* **WORK ORDER**: Give back, word for word, the line that contains "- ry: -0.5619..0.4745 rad" and all lines after it in the material, through the last; please include only these.

*** EXTRACTED DATA Section Begins ***

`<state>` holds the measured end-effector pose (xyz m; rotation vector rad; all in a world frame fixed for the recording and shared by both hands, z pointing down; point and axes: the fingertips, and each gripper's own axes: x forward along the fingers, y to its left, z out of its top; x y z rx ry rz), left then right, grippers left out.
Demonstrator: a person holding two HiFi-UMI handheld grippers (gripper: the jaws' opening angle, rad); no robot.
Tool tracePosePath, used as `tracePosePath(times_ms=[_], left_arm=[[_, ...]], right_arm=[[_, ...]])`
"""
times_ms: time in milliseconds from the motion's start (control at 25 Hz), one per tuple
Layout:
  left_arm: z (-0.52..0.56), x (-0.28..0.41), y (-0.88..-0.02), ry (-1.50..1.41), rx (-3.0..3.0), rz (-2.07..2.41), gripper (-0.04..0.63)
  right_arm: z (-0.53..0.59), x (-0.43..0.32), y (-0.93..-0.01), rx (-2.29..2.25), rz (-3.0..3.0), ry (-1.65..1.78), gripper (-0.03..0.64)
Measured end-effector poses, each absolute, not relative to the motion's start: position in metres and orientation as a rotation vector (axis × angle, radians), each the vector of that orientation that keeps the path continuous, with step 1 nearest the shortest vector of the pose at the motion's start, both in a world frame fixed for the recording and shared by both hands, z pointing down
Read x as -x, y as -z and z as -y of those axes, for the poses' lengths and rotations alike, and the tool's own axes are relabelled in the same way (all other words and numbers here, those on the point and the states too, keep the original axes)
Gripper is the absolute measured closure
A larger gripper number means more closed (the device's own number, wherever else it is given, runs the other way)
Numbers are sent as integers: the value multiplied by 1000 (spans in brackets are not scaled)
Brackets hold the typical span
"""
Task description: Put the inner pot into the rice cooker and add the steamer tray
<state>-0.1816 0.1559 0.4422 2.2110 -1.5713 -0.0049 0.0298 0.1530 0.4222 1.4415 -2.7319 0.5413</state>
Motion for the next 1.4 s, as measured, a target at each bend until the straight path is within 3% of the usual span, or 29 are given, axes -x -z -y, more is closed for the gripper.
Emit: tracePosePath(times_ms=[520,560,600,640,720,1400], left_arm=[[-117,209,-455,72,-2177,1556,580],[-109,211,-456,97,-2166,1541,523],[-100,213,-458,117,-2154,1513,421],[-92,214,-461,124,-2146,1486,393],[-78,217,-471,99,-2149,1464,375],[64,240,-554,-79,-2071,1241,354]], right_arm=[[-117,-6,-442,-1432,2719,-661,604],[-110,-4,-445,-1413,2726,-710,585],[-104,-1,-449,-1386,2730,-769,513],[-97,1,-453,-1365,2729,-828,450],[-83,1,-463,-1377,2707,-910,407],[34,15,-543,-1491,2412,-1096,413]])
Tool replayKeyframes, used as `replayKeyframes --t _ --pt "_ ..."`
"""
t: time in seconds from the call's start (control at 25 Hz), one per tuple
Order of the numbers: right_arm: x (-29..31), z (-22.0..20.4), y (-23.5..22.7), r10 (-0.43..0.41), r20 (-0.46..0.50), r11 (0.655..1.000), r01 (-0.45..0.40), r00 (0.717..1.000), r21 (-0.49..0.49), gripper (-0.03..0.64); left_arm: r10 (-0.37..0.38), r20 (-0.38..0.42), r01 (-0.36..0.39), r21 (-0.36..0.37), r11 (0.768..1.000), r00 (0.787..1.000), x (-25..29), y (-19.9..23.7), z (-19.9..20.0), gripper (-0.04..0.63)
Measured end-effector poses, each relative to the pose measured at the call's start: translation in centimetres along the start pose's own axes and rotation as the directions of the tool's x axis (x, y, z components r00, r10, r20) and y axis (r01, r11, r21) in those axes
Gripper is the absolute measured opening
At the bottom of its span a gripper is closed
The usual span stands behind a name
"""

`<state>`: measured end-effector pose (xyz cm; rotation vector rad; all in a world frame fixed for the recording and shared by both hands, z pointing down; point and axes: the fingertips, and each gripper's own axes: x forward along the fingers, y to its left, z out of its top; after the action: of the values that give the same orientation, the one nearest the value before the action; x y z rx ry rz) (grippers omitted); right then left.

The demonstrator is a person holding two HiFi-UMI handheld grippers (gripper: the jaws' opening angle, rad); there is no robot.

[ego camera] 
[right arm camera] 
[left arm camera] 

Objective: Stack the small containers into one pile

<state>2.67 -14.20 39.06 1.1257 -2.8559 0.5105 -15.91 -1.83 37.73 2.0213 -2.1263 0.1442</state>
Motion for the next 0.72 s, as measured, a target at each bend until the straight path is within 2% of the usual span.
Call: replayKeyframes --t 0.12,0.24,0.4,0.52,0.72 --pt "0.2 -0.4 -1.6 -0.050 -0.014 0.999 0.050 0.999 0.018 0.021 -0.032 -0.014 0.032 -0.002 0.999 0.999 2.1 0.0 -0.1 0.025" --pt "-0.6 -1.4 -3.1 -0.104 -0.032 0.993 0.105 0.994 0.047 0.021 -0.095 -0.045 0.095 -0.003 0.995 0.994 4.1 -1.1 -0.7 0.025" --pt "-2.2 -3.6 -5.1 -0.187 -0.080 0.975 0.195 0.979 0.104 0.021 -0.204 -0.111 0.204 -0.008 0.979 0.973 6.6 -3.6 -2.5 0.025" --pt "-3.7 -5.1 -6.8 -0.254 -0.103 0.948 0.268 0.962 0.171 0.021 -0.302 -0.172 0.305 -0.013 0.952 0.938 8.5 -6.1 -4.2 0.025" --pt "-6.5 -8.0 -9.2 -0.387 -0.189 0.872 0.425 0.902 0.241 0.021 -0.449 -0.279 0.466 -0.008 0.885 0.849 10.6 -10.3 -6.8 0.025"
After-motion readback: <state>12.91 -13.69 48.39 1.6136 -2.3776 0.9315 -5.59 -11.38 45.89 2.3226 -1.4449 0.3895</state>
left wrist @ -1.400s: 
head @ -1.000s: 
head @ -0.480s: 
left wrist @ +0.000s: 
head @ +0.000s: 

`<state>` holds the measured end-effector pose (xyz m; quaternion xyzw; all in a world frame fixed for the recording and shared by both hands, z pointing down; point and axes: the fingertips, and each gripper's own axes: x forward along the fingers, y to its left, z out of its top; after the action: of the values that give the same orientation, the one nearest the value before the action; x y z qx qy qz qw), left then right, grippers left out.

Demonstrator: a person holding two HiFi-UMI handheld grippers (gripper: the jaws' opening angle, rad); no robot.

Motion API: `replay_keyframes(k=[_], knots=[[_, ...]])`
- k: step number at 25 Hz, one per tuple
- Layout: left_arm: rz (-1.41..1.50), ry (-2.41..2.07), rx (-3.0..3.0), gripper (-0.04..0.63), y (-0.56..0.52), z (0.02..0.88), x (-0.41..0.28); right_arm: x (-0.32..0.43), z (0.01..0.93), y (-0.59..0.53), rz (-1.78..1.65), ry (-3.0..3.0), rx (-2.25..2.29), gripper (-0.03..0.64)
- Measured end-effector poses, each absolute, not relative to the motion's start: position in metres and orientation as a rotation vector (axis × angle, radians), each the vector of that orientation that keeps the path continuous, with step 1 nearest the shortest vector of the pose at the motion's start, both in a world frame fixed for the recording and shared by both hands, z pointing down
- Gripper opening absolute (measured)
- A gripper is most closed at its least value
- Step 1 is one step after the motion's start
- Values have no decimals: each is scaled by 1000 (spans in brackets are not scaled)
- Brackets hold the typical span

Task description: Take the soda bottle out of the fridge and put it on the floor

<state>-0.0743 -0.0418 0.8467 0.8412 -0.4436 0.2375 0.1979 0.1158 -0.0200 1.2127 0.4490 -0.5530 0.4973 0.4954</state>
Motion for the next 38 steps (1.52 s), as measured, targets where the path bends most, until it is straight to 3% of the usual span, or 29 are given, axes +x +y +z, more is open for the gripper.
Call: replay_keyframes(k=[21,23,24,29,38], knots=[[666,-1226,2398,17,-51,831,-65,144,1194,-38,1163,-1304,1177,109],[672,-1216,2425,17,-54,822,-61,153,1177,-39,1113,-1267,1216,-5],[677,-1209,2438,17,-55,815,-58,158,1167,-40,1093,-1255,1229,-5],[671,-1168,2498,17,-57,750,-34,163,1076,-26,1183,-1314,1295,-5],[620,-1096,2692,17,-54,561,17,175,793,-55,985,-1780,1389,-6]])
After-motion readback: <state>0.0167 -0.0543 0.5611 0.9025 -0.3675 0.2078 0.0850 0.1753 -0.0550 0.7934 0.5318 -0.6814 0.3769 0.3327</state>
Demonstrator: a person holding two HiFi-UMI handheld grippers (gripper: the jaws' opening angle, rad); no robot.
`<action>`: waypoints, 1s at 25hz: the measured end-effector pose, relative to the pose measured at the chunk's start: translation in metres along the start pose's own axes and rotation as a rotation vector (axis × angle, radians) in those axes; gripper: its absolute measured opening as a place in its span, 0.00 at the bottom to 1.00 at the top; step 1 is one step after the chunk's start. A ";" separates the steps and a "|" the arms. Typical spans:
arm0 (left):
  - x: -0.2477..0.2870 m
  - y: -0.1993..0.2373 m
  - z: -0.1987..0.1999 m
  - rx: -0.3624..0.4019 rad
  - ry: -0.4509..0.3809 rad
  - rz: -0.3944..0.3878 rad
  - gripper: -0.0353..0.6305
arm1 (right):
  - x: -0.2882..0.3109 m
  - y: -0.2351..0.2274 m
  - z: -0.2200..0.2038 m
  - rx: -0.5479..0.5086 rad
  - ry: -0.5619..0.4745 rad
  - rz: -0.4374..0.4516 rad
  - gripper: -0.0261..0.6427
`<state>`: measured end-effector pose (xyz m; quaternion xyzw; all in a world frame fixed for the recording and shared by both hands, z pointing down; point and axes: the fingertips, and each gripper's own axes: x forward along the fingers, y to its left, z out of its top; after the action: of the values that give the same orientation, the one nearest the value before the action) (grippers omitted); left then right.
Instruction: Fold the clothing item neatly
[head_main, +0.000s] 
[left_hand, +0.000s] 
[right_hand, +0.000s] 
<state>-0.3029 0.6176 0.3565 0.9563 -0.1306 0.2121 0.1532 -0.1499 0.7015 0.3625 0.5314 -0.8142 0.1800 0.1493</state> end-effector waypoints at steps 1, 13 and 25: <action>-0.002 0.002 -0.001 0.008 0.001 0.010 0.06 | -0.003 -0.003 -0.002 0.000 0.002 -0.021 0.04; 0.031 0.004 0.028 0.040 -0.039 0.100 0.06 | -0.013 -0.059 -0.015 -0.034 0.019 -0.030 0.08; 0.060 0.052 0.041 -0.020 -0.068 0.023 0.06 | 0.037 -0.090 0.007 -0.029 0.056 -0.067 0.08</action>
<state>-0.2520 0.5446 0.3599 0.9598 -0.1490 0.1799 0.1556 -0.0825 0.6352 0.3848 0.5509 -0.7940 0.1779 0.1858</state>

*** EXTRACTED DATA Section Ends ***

* **RESULT FOR THIS TASK**:
  - ry: -0.5619..0.4745 rad
  - rz: -0.4374..0.4516 rad
  - gripper: -0.0261..0.6427
`<state>`: measured end-effector pose (xyz m; quaternion xyzw; all in a world frame fixed for the recording and shared by both hands, z pointing down; point and axes: the fingertips, and each gripper's own axes: x forward along the fingers, y to its left, z out of its top; after the action: of the values that give the same orientation, the one nearest the value before the action) (grippers omitted); left then right.
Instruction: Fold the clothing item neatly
[head_main, +0.000s] 
[left_hand, +0.000s] 
[right_hand, +0.000s] 
<state>-0.3029 0.6176 0.3565 0.9563 -0.1306 0.2121 0.1532 -0.1499 0.7015 0.3625 0.5314 -0.8142 0.1800 0.1493</state> end-effector waypoints at steps 1, 13 and 25: <action>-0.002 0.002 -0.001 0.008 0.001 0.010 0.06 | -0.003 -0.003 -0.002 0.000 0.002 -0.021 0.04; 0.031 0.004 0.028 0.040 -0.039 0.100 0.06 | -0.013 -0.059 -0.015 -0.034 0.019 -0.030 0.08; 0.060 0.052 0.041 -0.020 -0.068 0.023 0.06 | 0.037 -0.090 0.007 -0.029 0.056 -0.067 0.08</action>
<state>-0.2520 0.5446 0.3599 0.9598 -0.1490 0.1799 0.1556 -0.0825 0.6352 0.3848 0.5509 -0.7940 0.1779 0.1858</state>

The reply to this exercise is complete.